End-suppliers (airlines and cruise lines) do not contribute to the Compensation Fund, but the proposed removal of coverage of these non-contributing end-suppliers “doesn’t fix the entire problem,” Hébert wrote.
“A failure from the end-supplier to provide the travel services paid for by a customer, the registrant is still liable and therefore this section of the regulations must be updated to be more equitable,” he argued.
“This is why for governments to protect Canadians during an event (including repatriation such as during the pandemic, erupting volcanos, wars, etc.), all Canadians should be covered if the federal government legislated a nominal fee (i.e. $1) be added to every booking.”
“Where is the transparency?”
CATO, meanwhile, is “perplexed” by why it has not seen consultation data from TICO’s consumer survey.
“Where is the transparency?” Hébert asked. “The very few information provided raises even more questions and scepticism. It also lets us to believe that the consumer is not knowledgeable about the TICO Compensation Funds conditions if a registrant failed to provide a service paid by the consumer.”
“It would also be interesting to know what the proportion of people expects a full reimbursement or only partial.
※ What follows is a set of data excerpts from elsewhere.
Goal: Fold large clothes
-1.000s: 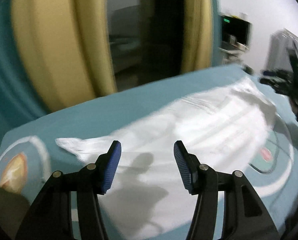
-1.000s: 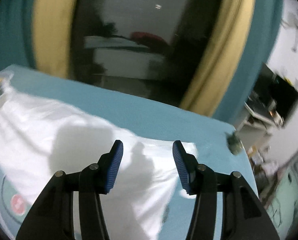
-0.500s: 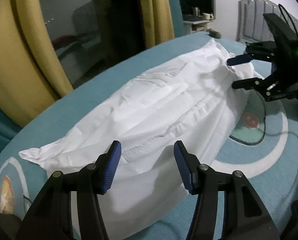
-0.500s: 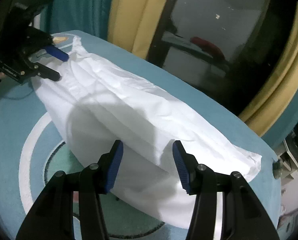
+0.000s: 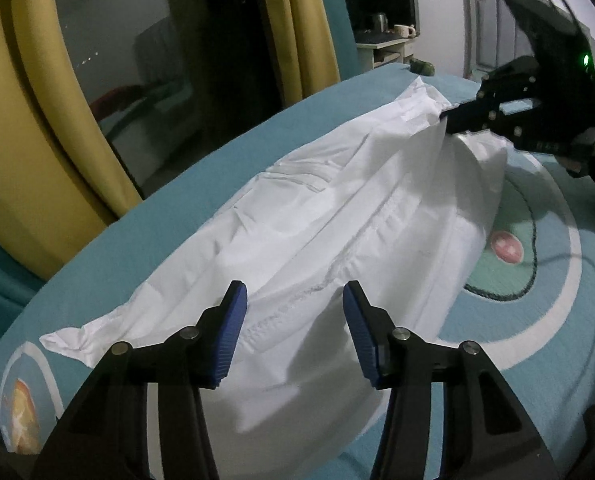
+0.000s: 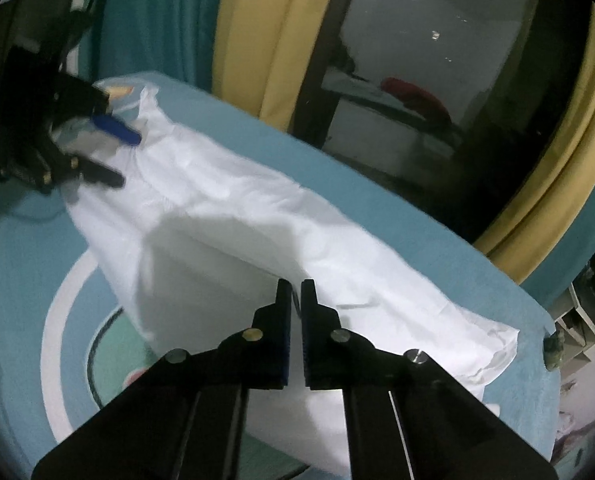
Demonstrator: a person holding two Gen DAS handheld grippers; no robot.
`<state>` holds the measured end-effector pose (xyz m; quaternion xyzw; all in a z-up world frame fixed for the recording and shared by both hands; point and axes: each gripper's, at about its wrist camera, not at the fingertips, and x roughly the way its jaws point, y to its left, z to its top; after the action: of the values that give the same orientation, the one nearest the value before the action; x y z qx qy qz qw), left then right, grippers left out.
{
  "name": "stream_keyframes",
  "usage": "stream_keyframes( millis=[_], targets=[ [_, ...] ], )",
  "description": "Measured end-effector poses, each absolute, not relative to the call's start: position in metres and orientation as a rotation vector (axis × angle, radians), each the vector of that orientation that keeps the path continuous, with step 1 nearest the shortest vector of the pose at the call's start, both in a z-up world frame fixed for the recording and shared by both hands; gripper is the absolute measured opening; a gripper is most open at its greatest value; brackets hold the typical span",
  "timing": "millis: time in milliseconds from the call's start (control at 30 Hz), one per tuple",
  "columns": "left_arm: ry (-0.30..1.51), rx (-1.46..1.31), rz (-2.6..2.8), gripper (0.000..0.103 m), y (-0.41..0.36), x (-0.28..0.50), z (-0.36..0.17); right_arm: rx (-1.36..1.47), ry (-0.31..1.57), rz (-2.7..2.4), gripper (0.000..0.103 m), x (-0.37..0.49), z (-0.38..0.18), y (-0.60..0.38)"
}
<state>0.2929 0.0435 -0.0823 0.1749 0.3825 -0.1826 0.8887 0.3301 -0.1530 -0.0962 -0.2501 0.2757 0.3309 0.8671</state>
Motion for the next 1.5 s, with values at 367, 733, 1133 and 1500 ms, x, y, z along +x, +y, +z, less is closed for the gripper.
stream_keyframes(
  millis=[367, 733, 1133, 1500],
  targets=[
    [0.858, 0.348, -0.261, 0.053, 0.050, 0.339, -0.075, -0.428, 0.534, 0.623, 0.001, 0.401, -0.067, -0.133],
    [0.907, 0.251, -0.006, 0.053, 0.124, 0.418, -0.081, -0.367, 0.674, 0.476, 0.001, 0.501, -0.086, -0.113],
    [0.784, 0.014, 0.115, 0.054, 0.190, 0.337, -0.039, -0.337, 0.704, 0.299, 0.080, 0.497, -0.082, -0.165],
    [0.872, -0.209, 0.040, 0.060, 0.177, 0.245, -0.092, 0.039, 0.896, 0.234, 0.080, 0.389, -0.122, -0.315]
  ],
)
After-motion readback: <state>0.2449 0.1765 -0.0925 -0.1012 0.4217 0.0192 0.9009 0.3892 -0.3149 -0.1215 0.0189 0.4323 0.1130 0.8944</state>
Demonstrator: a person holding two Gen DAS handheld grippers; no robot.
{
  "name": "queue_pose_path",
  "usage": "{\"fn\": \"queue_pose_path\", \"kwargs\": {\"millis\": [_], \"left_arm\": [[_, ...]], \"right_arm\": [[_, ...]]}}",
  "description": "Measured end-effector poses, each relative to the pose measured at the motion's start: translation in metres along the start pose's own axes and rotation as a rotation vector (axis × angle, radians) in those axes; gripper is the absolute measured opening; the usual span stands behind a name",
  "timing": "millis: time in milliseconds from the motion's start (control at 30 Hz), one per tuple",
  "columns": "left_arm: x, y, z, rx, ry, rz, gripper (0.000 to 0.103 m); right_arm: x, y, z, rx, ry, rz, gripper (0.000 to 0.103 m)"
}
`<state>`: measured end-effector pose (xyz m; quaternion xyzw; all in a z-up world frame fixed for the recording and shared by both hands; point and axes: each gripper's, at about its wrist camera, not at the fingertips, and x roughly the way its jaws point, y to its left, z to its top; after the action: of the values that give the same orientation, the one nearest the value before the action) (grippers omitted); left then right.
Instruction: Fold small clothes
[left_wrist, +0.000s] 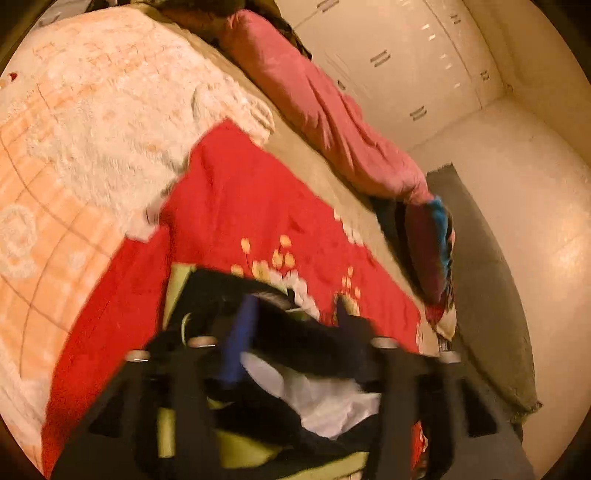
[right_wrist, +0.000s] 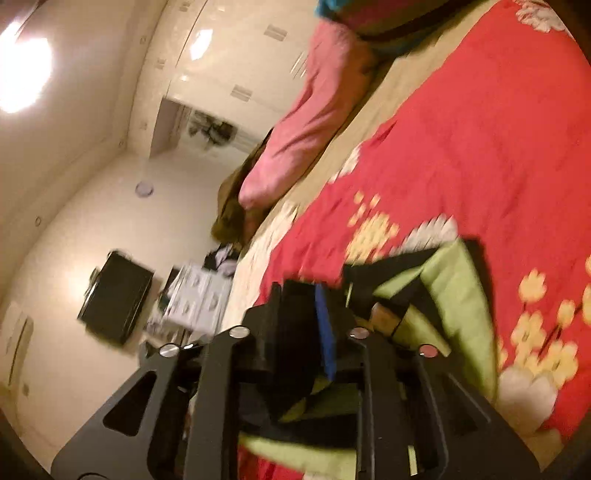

On the other side, there is a full page of information, negative comments, about the Québec Legislated Consumer Pay (Contribution to a protection) Model.”
Therefore: CATO, in partnership with ACTA, “cannot support a proposal that ignore the current state of the Ontario travel industry and fails to modernize an outdated regulatory system,” Hébert wrote.
At a press conference last month, Smart said feedback about TICO's proposal will be compiled into a document and shared with TICO’s board of directors and then the ministry, which he estimates will take place before the end of the year.
“We’re committed to sharing the good, the bad and the ugly – hopefully more good than bad,” said Smart.